◆ **Work required**: Could you set down exactly the lines of the data below, starting at the one that holds "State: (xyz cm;" and ending at the one that holds "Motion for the", both included, and only those?

------------

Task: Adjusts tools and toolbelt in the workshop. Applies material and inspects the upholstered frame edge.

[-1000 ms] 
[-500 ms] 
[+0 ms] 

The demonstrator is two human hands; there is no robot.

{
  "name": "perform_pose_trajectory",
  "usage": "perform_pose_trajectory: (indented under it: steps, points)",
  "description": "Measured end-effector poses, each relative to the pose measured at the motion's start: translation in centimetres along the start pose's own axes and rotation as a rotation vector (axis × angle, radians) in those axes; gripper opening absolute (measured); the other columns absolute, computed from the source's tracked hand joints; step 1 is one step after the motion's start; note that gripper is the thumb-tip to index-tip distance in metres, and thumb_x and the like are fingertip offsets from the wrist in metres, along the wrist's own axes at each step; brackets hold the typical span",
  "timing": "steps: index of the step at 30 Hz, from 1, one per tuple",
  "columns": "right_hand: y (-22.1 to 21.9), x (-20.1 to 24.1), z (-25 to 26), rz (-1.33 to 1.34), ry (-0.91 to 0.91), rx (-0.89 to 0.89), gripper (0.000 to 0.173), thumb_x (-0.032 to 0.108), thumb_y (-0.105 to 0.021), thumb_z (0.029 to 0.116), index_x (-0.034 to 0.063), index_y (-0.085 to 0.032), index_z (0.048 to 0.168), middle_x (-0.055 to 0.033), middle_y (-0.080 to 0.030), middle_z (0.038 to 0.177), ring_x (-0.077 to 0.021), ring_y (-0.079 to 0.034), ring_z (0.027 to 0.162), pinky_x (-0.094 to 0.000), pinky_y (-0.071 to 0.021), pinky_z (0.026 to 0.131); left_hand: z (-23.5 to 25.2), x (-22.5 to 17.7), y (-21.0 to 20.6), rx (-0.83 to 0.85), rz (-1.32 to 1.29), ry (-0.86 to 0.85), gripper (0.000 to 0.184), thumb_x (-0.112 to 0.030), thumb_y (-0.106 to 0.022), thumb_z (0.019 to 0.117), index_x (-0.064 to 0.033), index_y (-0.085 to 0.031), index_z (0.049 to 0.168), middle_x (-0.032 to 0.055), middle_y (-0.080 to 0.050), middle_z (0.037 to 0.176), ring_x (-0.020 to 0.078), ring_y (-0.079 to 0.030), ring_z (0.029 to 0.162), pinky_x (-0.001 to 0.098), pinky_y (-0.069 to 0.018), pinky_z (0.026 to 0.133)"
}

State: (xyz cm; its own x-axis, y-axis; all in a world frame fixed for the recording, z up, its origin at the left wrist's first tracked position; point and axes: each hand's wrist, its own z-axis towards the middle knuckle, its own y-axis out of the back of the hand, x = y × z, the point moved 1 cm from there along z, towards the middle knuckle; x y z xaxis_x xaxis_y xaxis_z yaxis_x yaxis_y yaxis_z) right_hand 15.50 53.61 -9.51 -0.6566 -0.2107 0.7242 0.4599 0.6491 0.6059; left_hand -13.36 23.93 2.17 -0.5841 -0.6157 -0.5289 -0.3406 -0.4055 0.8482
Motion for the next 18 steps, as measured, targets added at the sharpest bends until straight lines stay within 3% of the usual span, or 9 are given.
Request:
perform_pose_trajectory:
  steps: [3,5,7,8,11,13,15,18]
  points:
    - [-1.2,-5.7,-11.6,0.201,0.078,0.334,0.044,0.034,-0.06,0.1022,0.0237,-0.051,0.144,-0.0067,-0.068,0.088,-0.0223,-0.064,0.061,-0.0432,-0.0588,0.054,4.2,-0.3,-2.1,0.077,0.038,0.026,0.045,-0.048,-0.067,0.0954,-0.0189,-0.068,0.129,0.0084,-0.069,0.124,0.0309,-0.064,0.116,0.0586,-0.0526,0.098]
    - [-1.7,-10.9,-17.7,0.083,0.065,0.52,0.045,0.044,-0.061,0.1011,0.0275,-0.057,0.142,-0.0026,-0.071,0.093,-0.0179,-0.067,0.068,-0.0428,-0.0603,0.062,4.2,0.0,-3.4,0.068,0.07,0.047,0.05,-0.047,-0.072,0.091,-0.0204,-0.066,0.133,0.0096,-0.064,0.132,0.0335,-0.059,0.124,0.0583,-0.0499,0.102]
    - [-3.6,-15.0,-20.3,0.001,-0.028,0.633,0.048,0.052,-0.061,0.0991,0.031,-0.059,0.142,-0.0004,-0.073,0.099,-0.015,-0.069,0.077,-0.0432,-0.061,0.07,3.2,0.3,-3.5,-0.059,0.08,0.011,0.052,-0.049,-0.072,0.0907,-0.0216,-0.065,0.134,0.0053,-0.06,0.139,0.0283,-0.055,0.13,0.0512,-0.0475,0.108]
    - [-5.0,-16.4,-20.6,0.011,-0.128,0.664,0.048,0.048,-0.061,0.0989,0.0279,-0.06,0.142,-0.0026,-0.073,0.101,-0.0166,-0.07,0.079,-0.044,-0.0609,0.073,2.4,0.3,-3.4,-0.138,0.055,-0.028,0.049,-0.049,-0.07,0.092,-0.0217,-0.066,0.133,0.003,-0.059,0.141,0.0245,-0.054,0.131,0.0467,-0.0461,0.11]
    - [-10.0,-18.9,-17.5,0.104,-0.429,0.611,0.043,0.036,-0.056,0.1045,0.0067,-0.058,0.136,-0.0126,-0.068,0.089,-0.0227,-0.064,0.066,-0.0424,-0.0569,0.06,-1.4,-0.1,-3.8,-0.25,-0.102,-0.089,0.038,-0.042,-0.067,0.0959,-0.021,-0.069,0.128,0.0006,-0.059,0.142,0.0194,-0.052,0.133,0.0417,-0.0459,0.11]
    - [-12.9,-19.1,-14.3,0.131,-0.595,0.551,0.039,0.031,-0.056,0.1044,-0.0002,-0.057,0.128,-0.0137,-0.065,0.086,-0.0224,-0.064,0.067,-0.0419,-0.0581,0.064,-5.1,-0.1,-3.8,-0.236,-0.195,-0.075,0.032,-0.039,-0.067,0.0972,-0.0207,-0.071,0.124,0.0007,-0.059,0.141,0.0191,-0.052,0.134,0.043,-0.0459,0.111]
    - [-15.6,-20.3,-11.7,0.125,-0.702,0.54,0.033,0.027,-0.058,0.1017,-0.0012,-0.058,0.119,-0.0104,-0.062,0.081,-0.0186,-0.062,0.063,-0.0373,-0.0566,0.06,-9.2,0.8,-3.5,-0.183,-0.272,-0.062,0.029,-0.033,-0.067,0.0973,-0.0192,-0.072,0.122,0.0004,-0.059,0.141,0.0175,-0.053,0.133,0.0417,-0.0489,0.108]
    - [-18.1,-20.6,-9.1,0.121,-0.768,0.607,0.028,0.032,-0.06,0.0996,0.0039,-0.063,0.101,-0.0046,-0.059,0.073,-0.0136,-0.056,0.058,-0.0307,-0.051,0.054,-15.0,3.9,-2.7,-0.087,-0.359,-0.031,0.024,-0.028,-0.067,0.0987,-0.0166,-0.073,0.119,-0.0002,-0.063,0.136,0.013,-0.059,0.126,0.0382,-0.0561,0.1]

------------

◆ **Output for this task**:
State: (xyz cm; its own x-axis, y-axis; all in a world frame fixed for the recording, z up, its origin at the left wrist's first tracked position; point and axes: each hand's wrist, its own z-axis towards the middle knuckle, its own y-axis out of the back of the hand, x = y × z, the point moved 1 cm from there along z, towards the middle knuckle; x y z xaxis_x xaxis_y xaxis_z yaxis_x yaxis_y yaxis_z) right_hand 15.50 53.61 -9.51 -0.6566 -0.2107 0.7242 0.4599 0.6491 0.6059; left_hand -13.36 23.93 2.17 -0.5841 -0.6157 -0.5289 -0.3406 -0.4055 0.8482
Motion for the next 18 steps, as measured, targets added at the sharpest bends until straight lines stay within 3% of the usual span, or 9 are given.

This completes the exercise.